Une note de cadrage de la HAS (2026) fixe les objectifs et la méthode pour élaborer de futures recommandations sur la transidentité chez les mineurs. Elle vise à structurer un accompagnement de qualité et à préciser le parcours de soins (médicaux ou transition sociale) pour les enfants et adolescents en questionnement de genre, tout en soutenant leur entourage. Ce travail fait suite au volet adulte de 2025 et mobilise professionnels, usagers et associations.
Ces nouvelles recommandations nationales doivent structurer le parcours de santé des mineurs en questionnement de genre ou transgenres, ainsi que l’accompagnement de leur entourage. Ce projet fait suite au volet consacré aux adultes publié en 2025 et répond à une augmentation marquée des demandes de prise en charge, avec un âge moyen d’orientation médicale se situant désormais autour de treize ans, dans un contexte de forte hétérogénéité des pratiques sur le territoire français. L’objectif est ainsi de proposer des repères professionnels harmonisés, sécurisés et éthiques, dont la publication finale est programmée pour la fin de l’année 2027.
Complexité des tableaux cliniques
Pour les professionnels de la santé mentale, cette note réaffirme le principe d’une dépsychiatrisation de la transidentité, tout en soulignant le rôle central de la psychiatrie et de la pédopsychiatrie dans l’évaluation pluridisciplinaire. Les futurs travaux devront guider les praticiens face à la complexité des tableaux cliniques rencontrés, caractérisés par une fréquence élevée de troubles du neurodéveloppement, notamment le spectre de l’autisme (« Une recommandation par consensus d’experts américaine ainsi qu’une revue systématique française concernant la dysphorie de genre chez l’enfant et l’adolescent, indiquent que l’incidence des troubles du spectre de l’autisme (TSA) est de 7,8 % parmi les enfants et adolescents pour lesquels une dysphorie de genre a été diagnostiquée, soit dix fois le taux dans la population générale (0,6 à 1 %) ») et de comorbidités psychiatriques telles que l’anxiété, la dépression ou les conduites addictives. L’évaluation initiale devra accorder une vigilance particulière à la détresse psychique, au risque suicidaire ainsi qu’à la vulnérabilité liée aux violences intrafamiliales ou au harcèlement. Une méta-analyse publiée en 2020 (23), à partir de dix études (menées notamment aux États-Unis, Royaume-Uni, Australie et Japon) a mis en évidence, chez les enfants, adolescents et jeunes adultes transgenres (de 3 à 25 ans), des taux très importants de comportements auto-agressifs (28,2 %), d’idées suicidaires (28 %) et de tentatives de suicide (14,8 %), note la HAS.

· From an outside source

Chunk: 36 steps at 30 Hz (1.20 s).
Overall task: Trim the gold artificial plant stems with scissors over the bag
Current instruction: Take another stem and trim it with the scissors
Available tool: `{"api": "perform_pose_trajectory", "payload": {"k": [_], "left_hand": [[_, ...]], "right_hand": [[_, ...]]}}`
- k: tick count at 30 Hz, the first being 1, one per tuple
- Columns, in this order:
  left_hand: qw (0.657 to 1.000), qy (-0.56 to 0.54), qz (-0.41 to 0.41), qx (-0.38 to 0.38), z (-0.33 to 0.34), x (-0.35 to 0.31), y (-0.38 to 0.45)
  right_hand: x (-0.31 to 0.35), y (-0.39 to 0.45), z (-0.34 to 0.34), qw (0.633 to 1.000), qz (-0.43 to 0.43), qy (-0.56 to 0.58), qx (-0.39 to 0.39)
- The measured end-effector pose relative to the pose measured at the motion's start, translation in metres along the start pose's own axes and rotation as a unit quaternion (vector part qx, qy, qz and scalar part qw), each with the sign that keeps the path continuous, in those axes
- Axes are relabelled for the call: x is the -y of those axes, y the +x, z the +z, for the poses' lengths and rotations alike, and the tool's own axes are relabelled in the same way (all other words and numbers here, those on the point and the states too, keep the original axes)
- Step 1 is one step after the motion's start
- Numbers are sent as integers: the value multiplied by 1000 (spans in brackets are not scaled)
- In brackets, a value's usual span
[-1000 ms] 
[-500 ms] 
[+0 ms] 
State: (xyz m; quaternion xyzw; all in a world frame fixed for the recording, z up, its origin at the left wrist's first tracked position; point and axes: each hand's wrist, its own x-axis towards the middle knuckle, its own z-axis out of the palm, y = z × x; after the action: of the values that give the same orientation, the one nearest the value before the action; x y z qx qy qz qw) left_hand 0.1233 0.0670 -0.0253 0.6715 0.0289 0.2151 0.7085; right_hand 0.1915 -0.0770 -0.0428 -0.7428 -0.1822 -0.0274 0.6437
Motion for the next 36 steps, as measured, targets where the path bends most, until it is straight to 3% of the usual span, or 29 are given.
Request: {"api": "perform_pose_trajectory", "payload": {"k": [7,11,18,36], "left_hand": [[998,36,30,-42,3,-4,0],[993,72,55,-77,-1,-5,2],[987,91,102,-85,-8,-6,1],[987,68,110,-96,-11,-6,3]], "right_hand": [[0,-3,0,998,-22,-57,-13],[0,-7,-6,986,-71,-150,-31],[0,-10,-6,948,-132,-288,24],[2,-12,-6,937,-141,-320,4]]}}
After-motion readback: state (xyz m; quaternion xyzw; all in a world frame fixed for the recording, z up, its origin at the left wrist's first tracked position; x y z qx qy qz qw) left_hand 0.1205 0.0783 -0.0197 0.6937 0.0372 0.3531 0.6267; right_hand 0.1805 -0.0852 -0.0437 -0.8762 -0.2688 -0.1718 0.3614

Sur le plan thérapeutique, les recommandations préciseront les conditions d’accès, le calendrier et la graduation des interventions, ce qui englobe la transition sociale, l’accompagnement psychologique continu et le recours éventuel aux traitements médicaux comme les bloqueurs de puberté et les hormones croisées. La HAS insiste sur la nécessité de documenter la balance bénéfice-risque de ces molécules, de considérer la fluidité des parcours, y compris la détransition, et de préserver la réversibilité des choix autant que possible. La dimension éthique et légale constitue également un pivot de la note. Les experts devront en effet clarifier les modalités de recueil du consentement éclairé du mineur, selon son degré de maturité, et de ses titulaires de l’autorité parentale, en déterminant notamment si ces interventions relèvent d’actes usuels ou non usuels. La gestion des désaccords au sein de la famille et l’articulation nécessaire avec le milieu scolaire feront également l’objet de lignes directrices. Pour fonder ces préconisations, la HAS s’appuiera sur une analyse rigoureuse de la littérature scientifique internationale récente et sur un groupe de travail.
Transidentité : accompagnement du mineur et de son entourage, et soins proposés – Note de cadrage, Recommandation de bonne pratique – Mis en ligne le 05 mai 2026.